Husam Chadats demonstrativ breitbeinige Verkörperung dieses misogynen Zeitgenossen am Rand der Karikatur ist eine riskante, aber erfolgreiche Gratwanderung: Kamran Hasanov leidet unter ausgeprägtem Verfolgungswahn und sieht sich von Feinden umzingelt wie ein König unmittelbar vor dem Schachmatt. Tatsächlich ist Turnierveranstalter Kändler (Robert Dölle), der den imposanten Rechtsmediziner vielleicht auch wegen der identischen Frisur für den Einsatzleiter hält, ziemlich scharf auf den Posten des Aserbaidschaners. Nicht zuletzt dank der Inszenierung durch Nina Vukovic, deren Name spätestens seit der grandiosen ZDF-Serie "Der Schatten" (2023) eine Garantie für Topniveau ist, gelingt auch dem Krimi die Balance: Gerade die erste Hälfte ist höchst unterhaltsam.

Die Stimmung ändert sich jedoch schlagartig, als es zu einem tragischen Todesfall kommt; jetzt nehmen die Kommissare den Fall persönlich.
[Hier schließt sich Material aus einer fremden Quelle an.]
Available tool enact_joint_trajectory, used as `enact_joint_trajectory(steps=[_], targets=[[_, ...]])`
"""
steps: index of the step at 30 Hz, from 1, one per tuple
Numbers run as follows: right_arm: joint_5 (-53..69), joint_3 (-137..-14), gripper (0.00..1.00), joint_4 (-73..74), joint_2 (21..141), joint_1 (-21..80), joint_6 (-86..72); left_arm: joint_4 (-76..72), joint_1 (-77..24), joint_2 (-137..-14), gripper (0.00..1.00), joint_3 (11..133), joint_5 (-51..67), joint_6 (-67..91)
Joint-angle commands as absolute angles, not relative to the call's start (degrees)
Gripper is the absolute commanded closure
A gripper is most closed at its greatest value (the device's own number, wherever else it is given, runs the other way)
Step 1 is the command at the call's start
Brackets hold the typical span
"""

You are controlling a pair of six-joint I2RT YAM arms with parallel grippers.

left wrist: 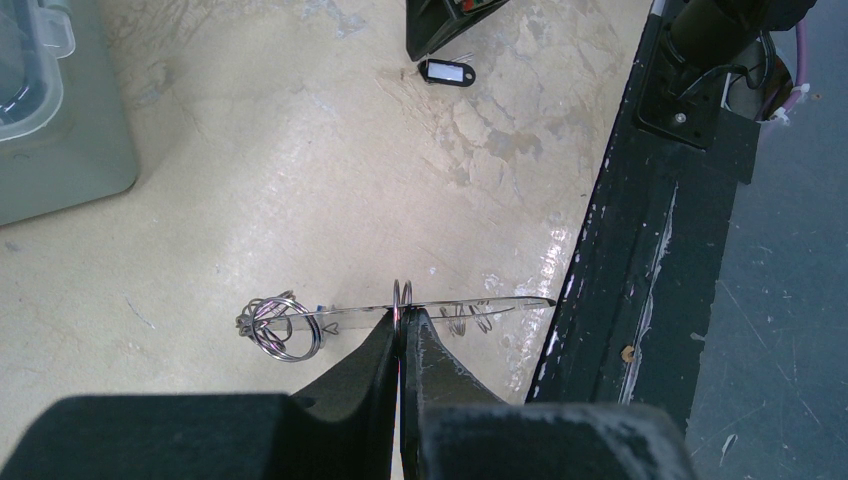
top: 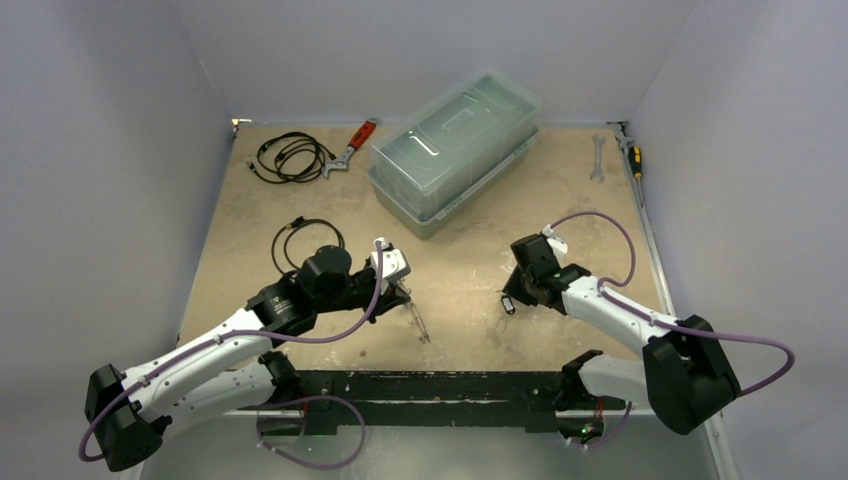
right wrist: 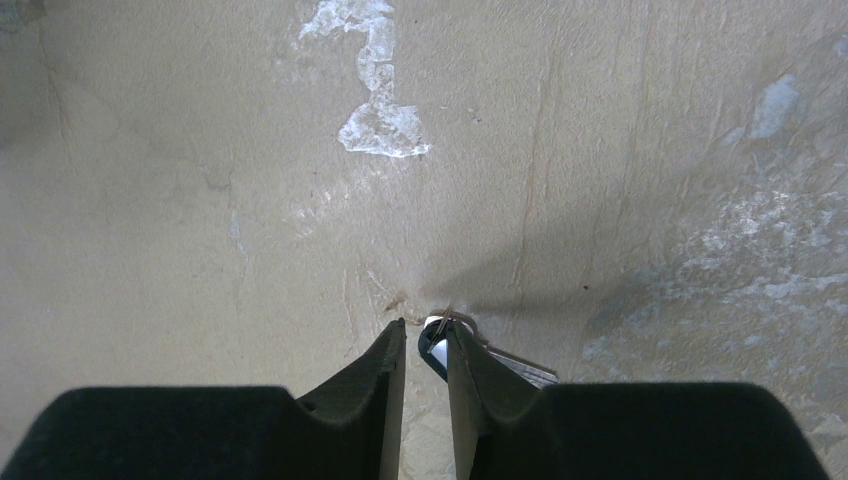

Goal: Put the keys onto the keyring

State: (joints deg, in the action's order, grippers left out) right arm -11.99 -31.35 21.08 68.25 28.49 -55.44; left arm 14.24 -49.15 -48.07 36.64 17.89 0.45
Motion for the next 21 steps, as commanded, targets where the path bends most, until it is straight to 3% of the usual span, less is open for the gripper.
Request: enact_joint_trajectory(steps=[1,21], targets=[[-12.0,-30.7,0.76,19.3,68.6,28.8,-55.4,10.8,-48.8,-48.1,1.00,36.4,19.2,1.2],[-11.7,-30.3,0.87,18.8,67.8,29.0,-54.6,10.7,-48.8,-48.3,1.00,36.4,19.2,1.4]])
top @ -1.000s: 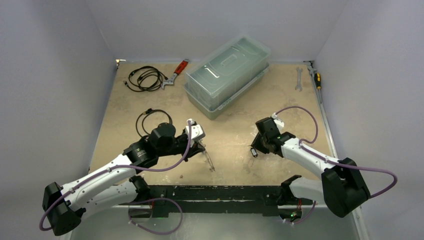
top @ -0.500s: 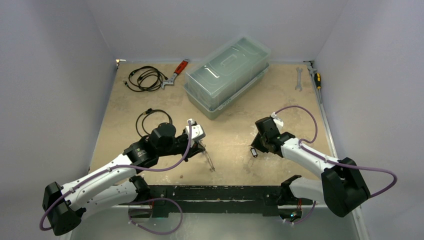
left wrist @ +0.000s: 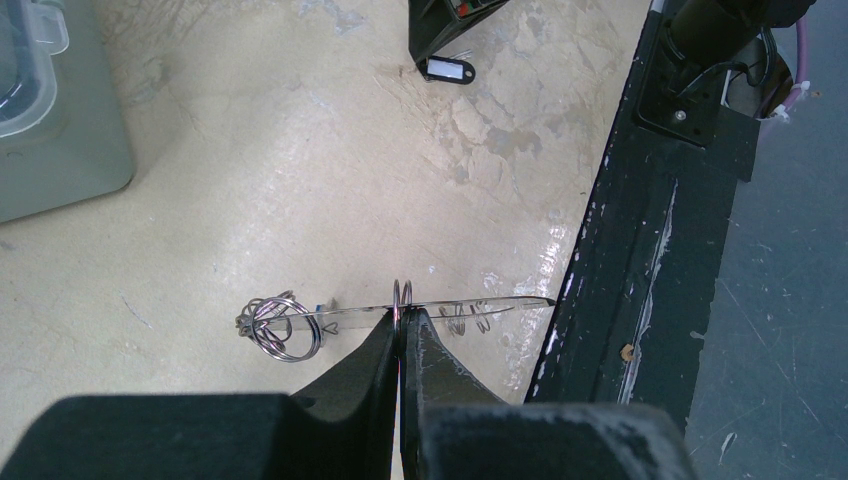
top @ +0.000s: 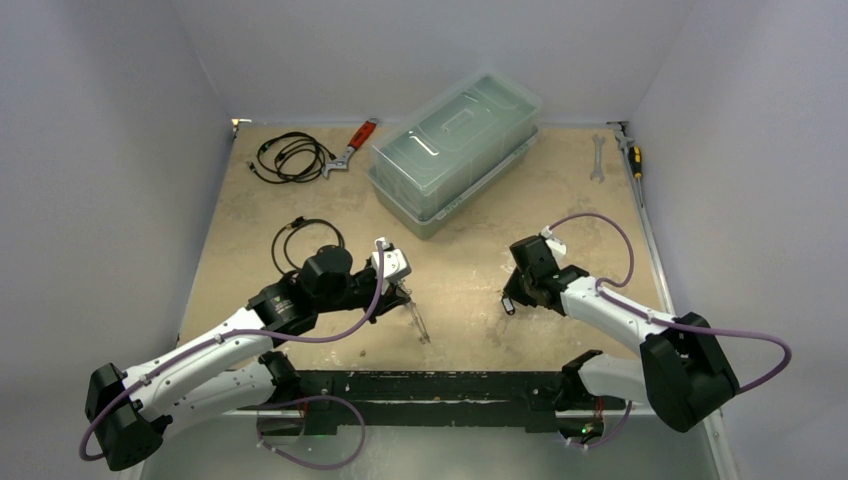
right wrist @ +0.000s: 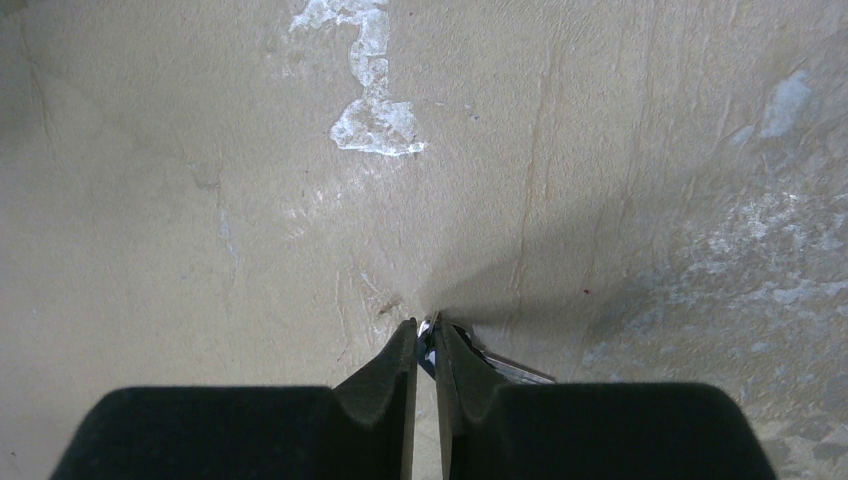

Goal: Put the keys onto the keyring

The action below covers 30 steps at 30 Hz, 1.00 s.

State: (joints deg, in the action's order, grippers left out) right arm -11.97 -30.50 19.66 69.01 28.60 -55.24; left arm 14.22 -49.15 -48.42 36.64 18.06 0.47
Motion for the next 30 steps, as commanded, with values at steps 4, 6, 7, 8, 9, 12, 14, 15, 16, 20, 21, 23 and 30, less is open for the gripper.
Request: enact_joint_trajectory(steps=[4,6,7,8,9,12,14,15,16,20,21,23,30], targets=[[-12.1,-30.5,0.92,19.1,66.9,29.0,-54.0,10.7,-48.8,-48.4,1.00,36.4,19.2,1.4],[-11.9,-30.4,0.96,19.0,66.8,29.0,-53.8,10.7,-48.8,-48.4,1.00,36.4,19.2,1.3],[-11.7,-30.3,1.00,18.8,66.8,29.0,-53.5,10.7,-48.8,-48.3,1.00,36.4,19.2,1.4],[-11.4,-30.3,1.00,18.5,66.9,29.0,-53.3,10.7,-48.8,-48.3,1.00,36.4,19.2,1.4],[-11.0,-30.1,1.00,18.1,66.9,29.0,-52.8,10.8,-48.8,-48.3,1.00,36.4,19.2,1.4],[-10.5,-29.7,1.00,17.4,66.8,29.0,-52.5,10.7,-48.9,-48.3,1.00,36.4,19.2,1.4],[-10.1,-29.6,1.00,17.1,66.6,29.0,-51.8,10.7,-48.8,-48.3,1.00,36.3,19.2,1.4],[-9.2,-29.5,1.00,16.4,66.4,29.0,-50.9,10.8,-48.9,-48.3,1.00,36.4,19.2,1.4],[-7.9,-29.3,1.00,15.4,66.0,29.0,-49.5,10.7,-48.8,-48.3,1.00,36.3,19.2,1.4],[-1.1,-28.5,1.00,10.5,63.4,29.1,-43.0,10.7,-48.8,-48.3,1.00,36.4,19.2,1.4],[0.5,-28.4,1.00,9.4,62.4,29.1,-41.4,10.7,-48.8,-48.3,1.00,36.4,19.2,1.4],[4.8,-27.5,1.00,6.7,59.7,29.1,-38.3,10.7,-48.8,-48.2,1.00,36.3,19.2,1.4],[14.3,-26.6,1.00,2.1,50.1,29.3,-30.8,10.7,-48.8,-48.1,1.00,36.3,19.5,1.2]])
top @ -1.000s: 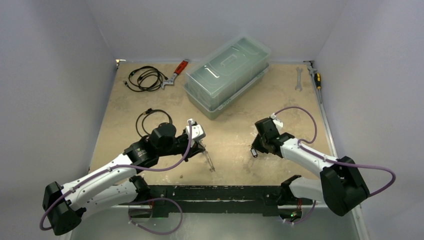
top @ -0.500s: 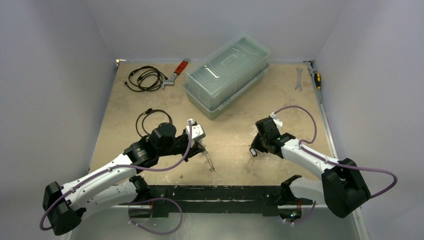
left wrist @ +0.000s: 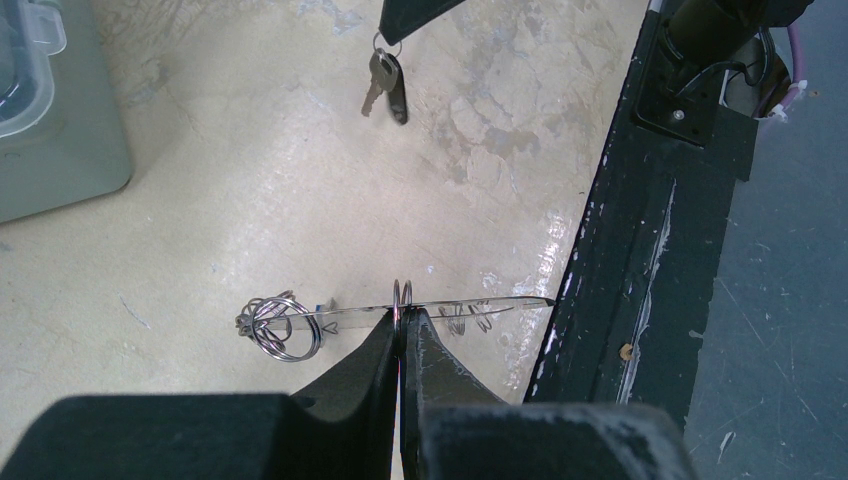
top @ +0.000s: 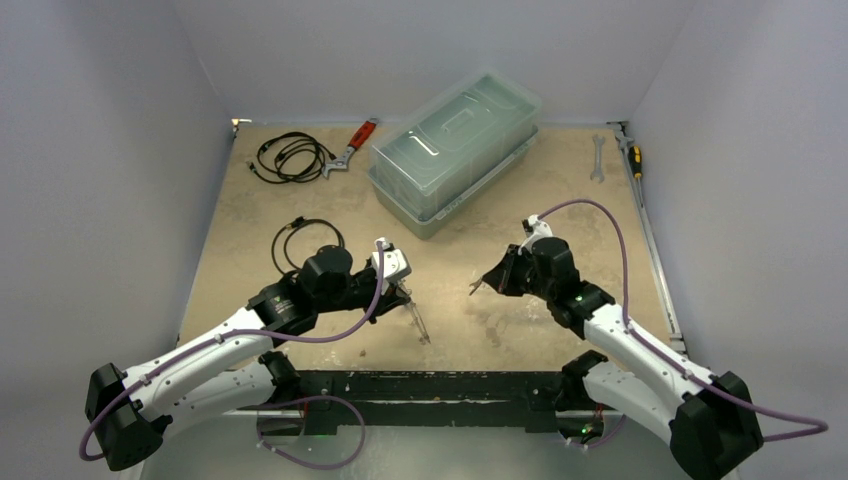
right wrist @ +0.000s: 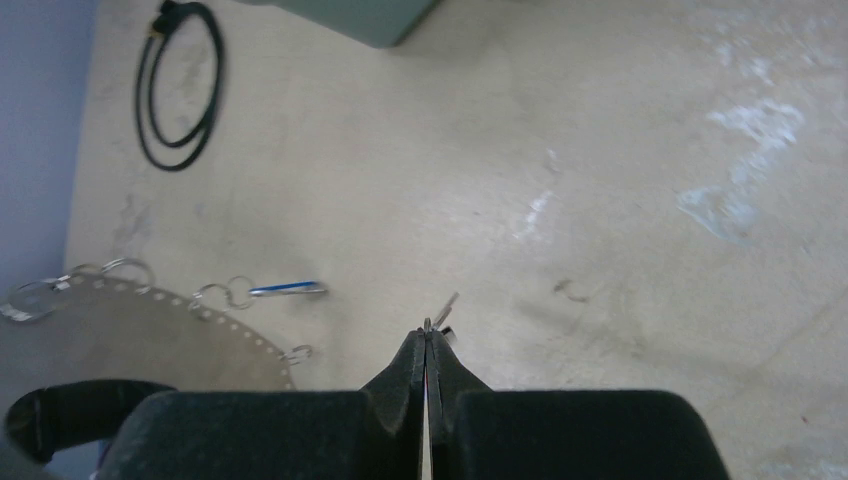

Reizvoll ist auch der Drehort: Der Film ist auf Schloss Elmau entstanden. Weil ein Störsender Betrugsversuche per Funk verhindern soll, müssen die Kommissare zum Telefonieren nach draußen gehen; das winterliche Wettersteingebirge, gern im Nebel, bildet einen reizvollen Kontrast zu den luxuriösen Innenaufnahmen. Die Bildgestaltung (Clemens Messow) ist ohnehin ein Genuss. Der Krimi erfordert allerdings eine hohe Konzentration, und das nicht nur wegen des großen Erklärungsbedarfs: Viele Gespräche sind auf Englisch und mit Untertiteln versehen.